Canonical slaps Slack snap onto stack

As the ‘company behind’ Ubuntu, Canonical has brought forward the first iteration of Slack as a snap on its software platform.

Slack is a cloud-based set of proprietary team collaboration tools and services that go some way beyond core ‘messaging’ functionality into areas including project management.

In terms of positioning, Slack falls into the same collaboration/communication category as Microsoft Teams, Sharepoint, Yammer, HipChat, Jive, iApple and Salesforce Chatter.

A snap is a containerised application delivery [package manager] mechanism that loads application dependencies (typically in the form of code and data libraries) that the application needs to install and subsequently run.

Expanding Slack universe

In terms of deployment, snaps ensure that an application package is available for installation and deployment throughout a number of Linux environments.
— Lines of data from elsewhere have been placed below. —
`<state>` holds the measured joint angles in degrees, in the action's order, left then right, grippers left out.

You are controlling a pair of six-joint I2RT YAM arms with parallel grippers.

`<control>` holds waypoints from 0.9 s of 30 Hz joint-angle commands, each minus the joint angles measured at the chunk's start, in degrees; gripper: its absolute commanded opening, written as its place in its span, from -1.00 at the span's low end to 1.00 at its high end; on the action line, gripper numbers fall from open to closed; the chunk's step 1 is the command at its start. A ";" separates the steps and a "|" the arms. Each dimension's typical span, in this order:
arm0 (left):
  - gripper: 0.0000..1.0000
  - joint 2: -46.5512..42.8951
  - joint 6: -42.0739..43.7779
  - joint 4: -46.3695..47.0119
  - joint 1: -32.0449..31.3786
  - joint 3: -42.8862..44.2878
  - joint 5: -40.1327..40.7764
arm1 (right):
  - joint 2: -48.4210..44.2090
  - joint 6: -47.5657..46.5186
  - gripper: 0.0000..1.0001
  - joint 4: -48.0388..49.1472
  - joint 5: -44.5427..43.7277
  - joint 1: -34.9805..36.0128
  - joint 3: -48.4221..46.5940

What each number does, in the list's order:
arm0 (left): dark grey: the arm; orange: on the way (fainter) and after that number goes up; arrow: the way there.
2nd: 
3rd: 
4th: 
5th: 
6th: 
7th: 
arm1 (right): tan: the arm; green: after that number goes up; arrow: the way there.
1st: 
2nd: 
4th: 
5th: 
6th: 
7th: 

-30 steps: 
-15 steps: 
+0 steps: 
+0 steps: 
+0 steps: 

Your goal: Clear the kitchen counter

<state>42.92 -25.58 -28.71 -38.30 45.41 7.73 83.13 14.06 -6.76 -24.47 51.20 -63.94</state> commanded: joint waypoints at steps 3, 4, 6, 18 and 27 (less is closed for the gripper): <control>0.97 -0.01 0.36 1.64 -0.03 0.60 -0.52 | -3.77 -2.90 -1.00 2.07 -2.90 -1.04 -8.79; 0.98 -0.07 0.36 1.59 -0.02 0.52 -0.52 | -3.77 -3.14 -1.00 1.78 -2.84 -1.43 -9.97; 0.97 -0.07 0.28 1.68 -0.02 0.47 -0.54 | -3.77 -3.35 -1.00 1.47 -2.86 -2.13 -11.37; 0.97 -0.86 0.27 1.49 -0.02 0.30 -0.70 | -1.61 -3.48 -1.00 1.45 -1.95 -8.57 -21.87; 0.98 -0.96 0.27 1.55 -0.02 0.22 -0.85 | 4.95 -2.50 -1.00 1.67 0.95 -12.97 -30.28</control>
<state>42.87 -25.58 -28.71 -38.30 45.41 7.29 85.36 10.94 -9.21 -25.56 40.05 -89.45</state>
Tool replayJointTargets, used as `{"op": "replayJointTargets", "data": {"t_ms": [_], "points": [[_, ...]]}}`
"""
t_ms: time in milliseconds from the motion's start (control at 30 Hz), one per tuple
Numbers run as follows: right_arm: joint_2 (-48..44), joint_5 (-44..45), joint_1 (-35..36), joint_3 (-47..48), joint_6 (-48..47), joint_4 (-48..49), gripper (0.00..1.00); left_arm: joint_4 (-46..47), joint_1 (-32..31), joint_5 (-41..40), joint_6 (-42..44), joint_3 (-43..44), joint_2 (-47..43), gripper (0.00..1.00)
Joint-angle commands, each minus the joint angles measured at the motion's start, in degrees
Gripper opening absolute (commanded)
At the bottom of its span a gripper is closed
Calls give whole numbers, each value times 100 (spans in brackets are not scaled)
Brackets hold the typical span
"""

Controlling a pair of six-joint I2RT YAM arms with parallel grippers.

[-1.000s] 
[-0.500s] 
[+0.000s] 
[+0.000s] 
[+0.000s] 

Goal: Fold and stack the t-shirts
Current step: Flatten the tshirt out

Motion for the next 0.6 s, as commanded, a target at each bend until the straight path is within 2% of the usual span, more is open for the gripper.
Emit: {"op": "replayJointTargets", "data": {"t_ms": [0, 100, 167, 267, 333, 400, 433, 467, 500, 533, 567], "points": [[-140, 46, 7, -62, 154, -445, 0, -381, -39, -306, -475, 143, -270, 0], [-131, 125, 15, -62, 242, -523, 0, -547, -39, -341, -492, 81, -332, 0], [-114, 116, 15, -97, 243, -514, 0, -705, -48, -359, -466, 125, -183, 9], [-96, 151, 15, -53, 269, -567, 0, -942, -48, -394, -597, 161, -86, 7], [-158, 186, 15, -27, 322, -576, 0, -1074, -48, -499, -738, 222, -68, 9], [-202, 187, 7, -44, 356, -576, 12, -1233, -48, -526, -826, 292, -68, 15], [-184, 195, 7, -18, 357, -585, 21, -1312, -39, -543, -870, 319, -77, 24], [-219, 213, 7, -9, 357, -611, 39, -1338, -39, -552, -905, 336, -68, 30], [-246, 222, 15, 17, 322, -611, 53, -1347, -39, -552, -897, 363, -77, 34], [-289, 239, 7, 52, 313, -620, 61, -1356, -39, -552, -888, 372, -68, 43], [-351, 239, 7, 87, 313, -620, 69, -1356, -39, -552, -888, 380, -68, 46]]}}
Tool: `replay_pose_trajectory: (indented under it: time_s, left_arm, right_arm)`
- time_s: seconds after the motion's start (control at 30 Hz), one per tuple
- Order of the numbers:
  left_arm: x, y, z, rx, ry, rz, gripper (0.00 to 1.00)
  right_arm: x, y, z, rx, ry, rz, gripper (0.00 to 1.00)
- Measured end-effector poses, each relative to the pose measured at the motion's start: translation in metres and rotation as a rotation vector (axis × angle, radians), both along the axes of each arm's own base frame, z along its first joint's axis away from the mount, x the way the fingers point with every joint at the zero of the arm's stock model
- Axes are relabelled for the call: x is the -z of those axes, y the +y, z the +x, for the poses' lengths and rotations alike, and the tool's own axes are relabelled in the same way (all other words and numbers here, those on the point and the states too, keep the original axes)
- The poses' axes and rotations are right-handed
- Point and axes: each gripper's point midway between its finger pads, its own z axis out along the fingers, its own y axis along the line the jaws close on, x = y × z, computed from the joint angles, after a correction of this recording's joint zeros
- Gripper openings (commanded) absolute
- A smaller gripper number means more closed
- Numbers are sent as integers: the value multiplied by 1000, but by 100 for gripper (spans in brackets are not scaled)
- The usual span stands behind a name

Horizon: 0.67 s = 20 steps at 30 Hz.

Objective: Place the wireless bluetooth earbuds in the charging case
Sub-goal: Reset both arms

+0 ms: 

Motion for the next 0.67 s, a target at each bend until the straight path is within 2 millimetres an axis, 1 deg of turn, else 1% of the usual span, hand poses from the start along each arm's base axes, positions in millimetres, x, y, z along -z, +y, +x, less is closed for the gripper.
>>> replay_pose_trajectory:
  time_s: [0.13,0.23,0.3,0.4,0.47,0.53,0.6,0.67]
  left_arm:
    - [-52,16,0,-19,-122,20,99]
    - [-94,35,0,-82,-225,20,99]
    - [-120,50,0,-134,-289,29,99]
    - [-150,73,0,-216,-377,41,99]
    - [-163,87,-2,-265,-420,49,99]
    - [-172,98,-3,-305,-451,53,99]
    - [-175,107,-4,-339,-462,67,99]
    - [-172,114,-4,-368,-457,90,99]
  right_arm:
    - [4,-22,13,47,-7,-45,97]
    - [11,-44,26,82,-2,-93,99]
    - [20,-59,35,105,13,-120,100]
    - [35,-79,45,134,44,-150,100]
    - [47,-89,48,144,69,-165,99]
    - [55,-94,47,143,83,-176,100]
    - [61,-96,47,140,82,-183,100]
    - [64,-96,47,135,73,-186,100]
As such, this move will open the door to Slack on ArchLinux, KDE Neon, Linux Mint, Manjaro, Debian, Fedora, OpenSUSE, Solus and – obviously – Ubuntu.

The Slack snap has automatic updates and rollback features giving developers greater control in the delivery of each offering.

“Slack is helping to transform the modern workplace and we’re thrilled to welcome them to the snaps ecosystem”, said Jamie Bennett, VP of engineering, devices & IoT at Canonical. “Today’s announcement is yet another example of putting the Linux user first – Slack’s developers will now be to push out the latest features straight to the user. By prioritising usability and with the popularity of open source continuing to grow, the number of snaps is only set to rise in 2018.”

Thousands of snaps have been launched since the first in 2016, with snaps’ automated updates and rollback features – the option for applications to revert back to the previous working version in the event of a bug.